How to complete this task:
Leave out the pictures and repeat the data exactly.

Collected material:
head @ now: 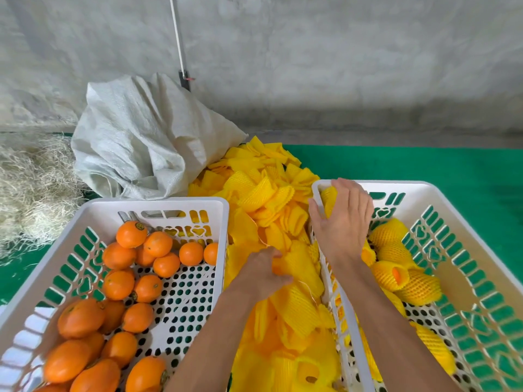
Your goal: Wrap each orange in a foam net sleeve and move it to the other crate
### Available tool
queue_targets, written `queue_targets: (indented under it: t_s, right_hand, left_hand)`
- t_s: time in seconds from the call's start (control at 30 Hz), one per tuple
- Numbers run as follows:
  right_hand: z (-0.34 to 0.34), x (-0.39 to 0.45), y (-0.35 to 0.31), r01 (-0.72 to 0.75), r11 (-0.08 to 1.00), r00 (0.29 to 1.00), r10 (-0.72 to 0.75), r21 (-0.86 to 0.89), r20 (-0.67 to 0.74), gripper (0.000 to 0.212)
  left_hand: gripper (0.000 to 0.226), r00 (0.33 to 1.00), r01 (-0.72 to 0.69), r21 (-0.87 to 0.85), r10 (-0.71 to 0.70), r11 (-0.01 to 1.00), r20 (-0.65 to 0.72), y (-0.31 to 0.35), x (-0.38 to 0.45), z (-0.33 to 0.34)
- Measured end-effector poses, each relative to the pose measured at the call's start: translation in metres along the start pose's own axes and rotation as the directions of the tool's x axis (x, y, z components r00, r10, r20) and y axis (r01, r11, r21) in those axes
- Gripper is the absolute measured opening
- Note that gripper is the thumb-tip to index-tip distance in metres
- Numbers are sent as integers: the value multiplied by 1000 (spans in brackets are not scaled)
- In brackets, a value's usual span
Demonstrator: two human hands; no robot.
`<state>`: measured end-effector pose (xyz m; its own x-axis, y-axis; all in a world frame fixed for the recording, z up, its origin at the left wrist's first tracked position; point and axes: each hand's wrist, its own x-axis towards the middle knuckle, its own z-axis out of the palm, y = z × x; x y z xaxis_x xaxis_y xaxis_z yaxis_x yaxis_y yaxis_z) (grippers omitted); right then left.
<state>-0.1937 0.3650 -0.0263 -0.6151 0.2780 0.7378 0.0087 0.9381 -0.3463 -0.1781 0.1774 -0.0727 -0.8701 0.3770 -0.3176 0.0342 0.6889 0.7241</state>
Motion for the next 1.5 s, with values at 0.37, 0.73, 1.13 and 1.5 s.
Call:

Completed task:
head @ now: 
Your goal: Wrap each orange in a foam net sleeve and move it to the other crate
### Available tool
queue_targets, written `queue_targets: (indented under it: t_s, right_hand, left_hand)`
- t_s: time in seconds from the call's start (control at 30 Hz), one per tuple
- Numbers run as follows:
  right_hand: z (-0.34 to 0.34), x (-0.39 to 0.45), y (-0.35 to 0.31), r01 (-0.72 to 0.75), r11 (-0.08 to 1.00), r00 (0.29 to 1.00), r10 (-0.72 to 0.75), r21 (-0.86 to 0.89), r20 (-0.67 to 0.74), gripper (0.000 to 0.212)
  left_hand: gripper (0.000 to 0.226), r00 (0.33 to 1.00), r01 (-0.72 to 0.69), r21 (-0.87 to 0.85), r10 (-0.71 to 0.70), r11 (-0.01 to 1.00), r20 (-0.65 to 0.72), y (-0.31 to 0.35), x (-0.38 to 0.45), z (-0.33 to 0.34)
- Measured end-effector poses, each relative to the pose measured at the call's start: translation in metres along the start pose's own axes and rotation as the directions of the tool's x axis (x, y, z components r00, r10, r20) and y axis (r01, r11, r21) in those axes
- Gripper is the absolute measured opening
- Note that gripper is the thumb-tip to index-tip distance in metres
- Numbers are sent as integers: the value multiplied by 1000 (spans in brackets are not scaled)
- In brackets, a value's usual span
Demonstrator: two human hands; no robot.
`<state>`: measured end-effector pose (xyz m; its own x-axis, y-axis; all in a world frame fixed for the recording, z up, its origin at the left wrist's first tracked position; point and axes: each hand's wrist, its own x-axis towards the middle knuckle, its own z-axis out of the palm, y = z × x; x y z xaxis_x xaxis_y xaxis_z yaxis_x yaxis_y yaxis_z) (grippers omitted); right then left.
<state>-0.1937 0.3650 -0.0263 -0.6151 0.2780 0.7378 0.0087 0.9381 -0.3463 -0.1781 0.1774 -0.0727 -0.8701 0.3770 -0.3176 0.0342 0.6889 0.7241</state>
Motion for the next 1.5 s, with values at 0.37, 0.73, 1.13 and 1.5 s.
Call:

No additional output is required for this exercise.